▸ **TASK TO CARRY OUT**:
Report every line below that has the string "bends" in it.

▸ **DATA TO EXAMINE**:
# # # #

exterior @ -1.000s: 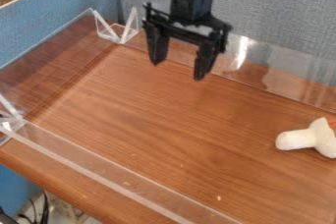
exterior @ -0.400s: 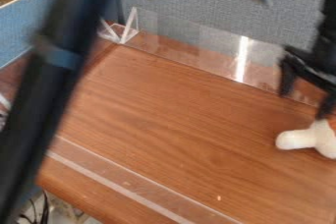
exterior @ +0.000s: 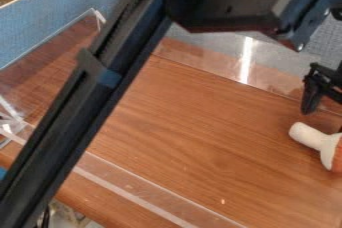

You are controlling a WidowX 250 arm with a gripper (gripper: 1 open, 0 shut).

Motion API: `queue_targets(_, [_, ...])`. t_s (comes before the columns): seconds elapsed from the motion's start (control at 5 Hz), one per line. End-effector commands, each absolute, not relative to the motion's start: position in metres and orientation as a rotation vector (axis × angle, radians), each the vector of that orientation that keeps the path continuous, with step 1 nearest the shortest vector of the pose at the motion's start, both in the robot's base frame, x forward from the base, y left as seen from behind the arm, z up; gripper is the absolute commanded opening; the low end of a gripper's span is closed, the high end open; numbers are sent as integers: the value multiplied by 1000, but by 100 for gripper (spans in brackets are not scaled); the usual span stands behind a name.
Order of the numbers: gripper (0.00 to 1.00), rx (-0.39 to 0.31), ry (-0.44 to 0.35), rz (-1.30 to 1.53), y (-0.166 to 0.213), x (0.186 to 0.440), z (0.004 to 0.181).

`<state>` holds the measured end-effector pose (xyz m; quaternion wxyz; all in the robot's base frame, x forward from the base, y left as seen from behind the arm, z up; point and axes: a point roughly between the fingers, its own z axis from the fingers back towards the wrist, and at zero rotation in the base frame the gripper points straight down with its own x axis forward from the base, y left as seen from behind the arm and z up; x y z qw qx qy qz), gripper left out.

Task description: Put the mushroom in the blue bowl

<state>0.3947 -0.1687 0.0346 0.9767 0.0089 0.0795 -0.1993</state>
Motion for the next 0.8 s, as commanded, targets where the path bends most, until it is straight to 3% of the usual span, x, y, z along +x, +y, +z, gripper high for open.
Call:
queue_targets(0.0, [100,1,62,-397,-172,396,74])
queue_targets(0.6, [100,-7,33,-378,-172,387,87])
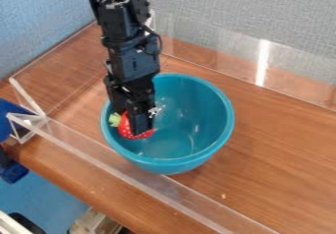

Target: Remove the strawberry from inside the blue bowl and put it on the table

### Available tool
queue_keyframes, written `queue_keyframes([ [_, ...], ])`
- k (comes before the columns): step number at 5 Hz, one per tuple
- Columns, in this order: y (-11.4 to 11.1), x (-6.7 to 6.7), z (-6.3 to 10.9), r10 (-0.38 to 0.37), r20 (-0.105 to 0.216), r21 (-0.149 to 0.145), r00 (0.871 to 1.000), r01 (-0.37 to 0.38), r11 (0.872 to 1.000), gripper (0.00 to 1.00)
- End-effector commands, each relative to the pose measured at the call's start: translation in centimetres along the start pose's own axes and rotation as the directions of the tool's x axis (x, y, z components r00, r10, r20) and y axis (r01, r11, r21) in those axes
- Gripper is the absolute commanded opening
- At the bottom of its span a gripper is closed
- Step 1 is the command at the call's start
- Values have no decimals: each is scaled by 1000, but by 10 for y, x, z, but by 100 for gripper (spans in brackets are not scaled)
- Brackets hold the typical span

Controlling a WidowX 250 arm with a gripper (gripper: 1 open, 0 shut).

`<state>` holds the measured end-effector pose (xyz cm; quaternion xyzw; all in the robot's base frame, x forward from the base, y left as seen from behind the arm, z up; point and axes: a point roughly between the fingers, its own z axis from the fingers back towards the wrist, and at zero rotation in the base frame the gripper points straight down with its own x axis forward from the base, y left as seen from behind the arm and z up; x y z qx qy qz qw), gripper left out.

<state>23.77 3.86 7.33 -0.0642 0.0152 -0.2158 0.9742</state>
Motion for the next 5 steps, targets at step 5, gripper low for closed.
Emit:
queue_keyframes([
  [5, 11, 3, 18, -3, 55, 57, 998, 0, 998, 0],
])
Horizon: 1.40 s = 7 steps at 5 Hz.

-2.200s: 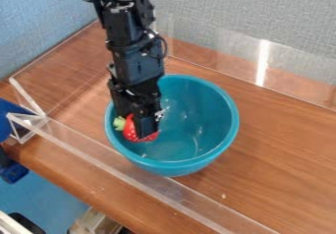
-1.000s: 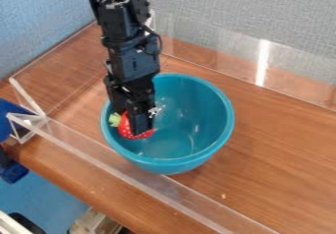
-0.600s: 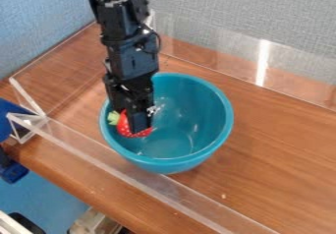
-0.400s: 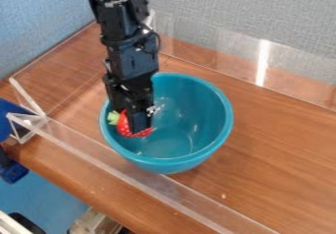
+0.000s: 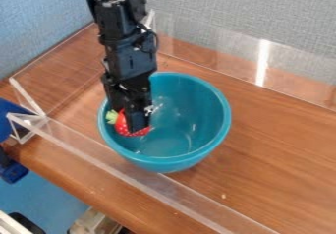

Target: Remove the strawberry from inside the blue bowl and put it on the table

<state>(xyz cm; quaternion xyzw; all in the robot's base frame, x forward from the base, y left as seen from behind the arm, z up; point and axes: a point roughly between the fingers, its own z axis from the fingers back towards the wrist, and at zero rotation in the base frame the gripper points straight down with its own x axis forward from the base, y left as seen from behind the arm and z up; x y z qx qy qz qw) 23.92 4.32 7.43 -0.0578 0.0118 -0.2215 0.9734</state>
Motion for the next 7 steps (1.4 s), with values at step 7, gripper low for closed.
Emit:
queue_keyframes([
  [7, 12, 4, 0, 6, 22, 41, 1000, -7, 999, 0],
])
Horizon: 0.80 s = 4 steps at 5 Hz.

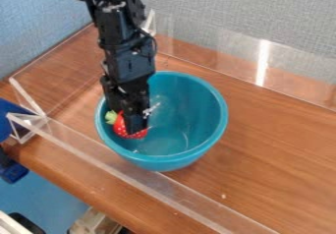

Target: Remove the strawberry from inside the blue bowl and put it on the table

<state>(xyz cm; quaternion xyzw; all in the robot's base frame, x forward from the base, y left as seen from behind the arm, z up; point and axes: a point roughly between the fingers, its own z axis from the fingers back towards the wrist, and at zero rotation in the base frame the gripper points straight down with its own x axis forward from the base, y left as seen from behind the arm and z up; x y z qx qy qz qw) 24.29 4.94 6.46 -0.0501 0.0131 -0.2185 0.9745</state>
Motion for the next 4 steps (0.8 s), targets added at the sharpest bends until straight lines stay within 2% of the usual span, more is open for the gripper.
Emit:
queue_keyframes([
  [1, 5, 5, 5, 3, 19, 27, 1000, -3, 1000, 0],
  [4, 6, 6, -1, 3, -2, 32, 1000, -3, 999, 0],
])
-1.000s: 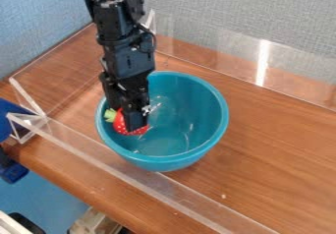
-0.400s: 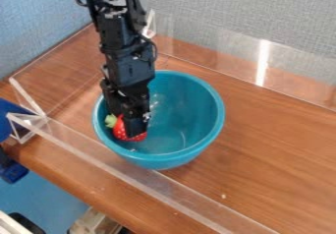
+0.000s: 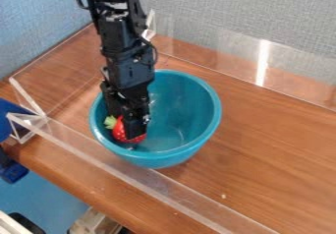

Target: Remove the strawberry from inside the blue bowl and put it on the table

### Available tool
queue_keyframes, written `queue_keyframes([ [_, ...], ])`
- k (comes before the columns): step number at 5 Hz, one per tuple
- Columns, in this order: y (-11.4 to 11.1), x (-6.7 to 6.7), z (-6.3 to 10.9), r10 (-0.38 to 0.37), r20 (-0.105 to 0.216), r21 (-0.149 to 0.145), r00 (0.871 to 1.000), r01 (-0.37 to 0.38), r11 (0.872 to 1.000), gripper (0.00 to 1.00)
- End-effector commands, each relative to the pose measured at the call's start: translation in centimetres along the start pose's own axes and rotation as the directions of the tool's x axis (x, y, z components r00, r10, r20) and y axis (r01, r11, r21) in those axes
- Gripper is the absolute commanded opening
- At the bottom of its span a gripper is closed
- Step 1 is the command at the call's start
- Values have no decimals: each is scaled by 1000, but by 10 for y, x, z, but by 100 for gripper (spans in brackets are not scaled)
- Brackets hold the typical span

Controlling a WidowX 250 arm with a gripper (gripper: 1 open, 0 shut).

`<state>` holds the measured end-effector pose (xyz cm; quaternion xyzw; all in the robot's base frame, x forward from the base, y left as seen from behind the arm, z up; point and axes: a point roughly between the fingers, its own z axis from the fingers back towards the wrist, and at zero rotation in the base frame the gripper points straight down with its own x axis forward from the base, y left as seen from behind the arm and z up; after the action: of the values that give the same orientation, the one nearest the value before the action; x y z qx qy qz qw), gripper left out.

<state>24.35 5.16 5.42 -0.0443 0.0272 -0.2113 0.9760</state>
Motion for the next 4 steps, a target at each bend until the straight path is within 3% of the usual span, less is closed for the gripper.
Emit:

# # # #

▸ **EXERCISE OUTPUT**:
Motion for the next 0.8 s, as commanded, targets where the path bends most, until it is straight to 3% of the usual span, x, y, z along +x, +y, +z, gripper high for open.
Motion for the next 4 steps (0.8 s), targets added at the sharpest bends until straight lines stay within 2% of the usual span, more is open for the gripper.

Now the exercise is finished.